Image credit: Erik Unger
Stritch doesn't single out DACA-status students during the admissions process and has no quota for the numbers of these students it accepts, Kuczewski said. The medical school has become widely known for admitting DACA-status students, and the volume of inquiries it received about the program in 2014 led school administrators to realize more loans were needed for the 2015-16 academic year. Twice as many DACA-status students started at Stritch this academic year, 14, up from 7 students the first year they were eligible for acceptance, Kuczewski said. All 14 received financial support. Seven of them received loans through the funding provided by Trinity Health. Five got loans through the Illinois Finance Authority. One student had a relative who co-signed for a private loan, and one student entered an M.D.-Ph.D program and received funding from a separate university source.
Stritch, Trinity Health and The Resurrection Project began planning in April to create the new student loan program to meet the demand, the organizations explained. Trinity Health signed on as the sole funder of the loan program, agreeing to provide up to $2.5 million in student loans toward tuition and fees for DACA-status medical students at Stritch. Trinity said it is doing this by making a program-related investment in The Resurrection Project, an organization that works on community development in Chicago. The Resurrection Project said it is responsible for management, serving as the financial intermediary on the loans.
Nine months after completing a residency and/or fellowship, students begin to repay the principal and 5 percent interest through monthly payments that can stretch over 10 years. Loyola University will provide loan-related documents to students and initiate collections. In the pilot, Trinity has committed to underwriting loans for four years of medical school tuition and fees for the seven DACA-status students currently enrolled in the loan program.

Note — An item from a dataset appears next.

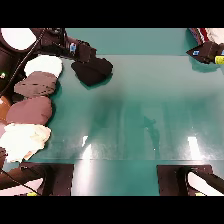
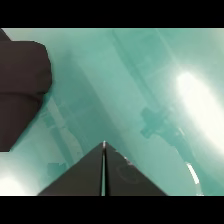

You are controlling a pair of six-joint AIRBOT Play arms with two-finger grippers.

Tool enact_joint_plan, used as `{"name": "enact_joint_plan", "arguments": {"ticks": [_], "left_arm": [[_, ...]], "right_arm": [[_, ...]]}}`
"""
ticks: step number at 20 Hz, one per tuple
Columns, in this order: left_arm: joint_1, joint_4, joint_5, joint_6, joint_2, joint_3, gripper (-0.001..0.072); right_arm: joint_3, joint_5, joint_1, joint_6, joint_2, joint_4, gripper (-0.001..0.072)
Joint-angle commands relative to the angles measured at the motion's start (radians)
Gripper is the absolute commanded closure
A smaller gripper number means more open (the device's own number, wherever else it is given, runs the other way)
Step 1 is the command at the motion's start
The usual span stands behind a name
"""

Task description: Fold the shirts.

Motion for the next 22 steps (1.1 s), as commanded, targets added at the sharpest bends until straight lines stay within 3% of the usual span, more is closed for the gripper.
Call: {"name": "enact_joint_plan", "arguments": {"ticks": [1, 14, 22], "left_arm": [[0.0, 0.0, 0.0, 0.0, 0.0, 0.0, 0.0682], [0.0, -0.003, 0.002, -0.002, 0.0, 0.0, 0.0683], [0.002, 0.102, 0.139, 0.034, -0.008, 0.0, 0.0679]], "right_arm": [[0.0, 0.0, 0.001, 0.0, 0.0, 0.0, 0.0694], [0.0, 0.0, 0.001, 0.0, 0.0, 0.0, 0.0694], [0.0, -0.023, 0.001, 0.0, 0.0, 0.003, 0.0694]]}}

Supporting physician diversity
Dr. Bechara Choucair, Trinity Health's senior vice president for safety net transformation and community health, called the student loan program "the single most upstream physician recruitment tool we've ever seen." He said Trinity Health is beginning a relationship with the students even before they matriculate into medical school by providing the loan funding.
He said, "We hope this investment will provide yet another tool for Trinity to recruit American-trained, bicultural physicians who possess skills and attributes that enable them to better serve some of the underserved and marginalized people within the communities within Trinity Health's ministries."
Nieto, now 21, said she has been able to meet physicians from Trinity Health and leaders from The Resurrection Project to thank them for creating the student loan program with Stritch.
Nieto was brought to the U.S. from Mexico as a baby and raised by her biological mother's sister and her husband, who adopted Nieto. Growing up in South Carolina, Nieto said she thought of herself as an American, as much as anyone she knew. It wasn't until she considered getting her driver's license that her parents told her she was undocumented. Nieto had a tax identification number from the government but no social security number. She couldn't get a driver's license, couldn't get a paying summer job, she said. She had been receiving health care at free clinics, places more accepting of undocumented residents. Her siblings who were citizens born in the U.S. went to see doctors and dentists more routinely.
As a teenager, she volunteered as a translator at free clinics, including locations where she had received care. She earned an undergraduate degree from Columbia College in South Carolina, majoring in biology and Spanish, before entering medical school with a goal to practice medicine in a medically underserved area.
While many undocumented immigrants don't speak out publicly about their experience, Nieto said it's important that the public dialogue include positive stories about immigrants. She often hears pundits and politicians criticize undocumented immigrants as wanting to take from the U.S., but in her experience, the opposite is true. "We really do want to contribute back to this country," she said.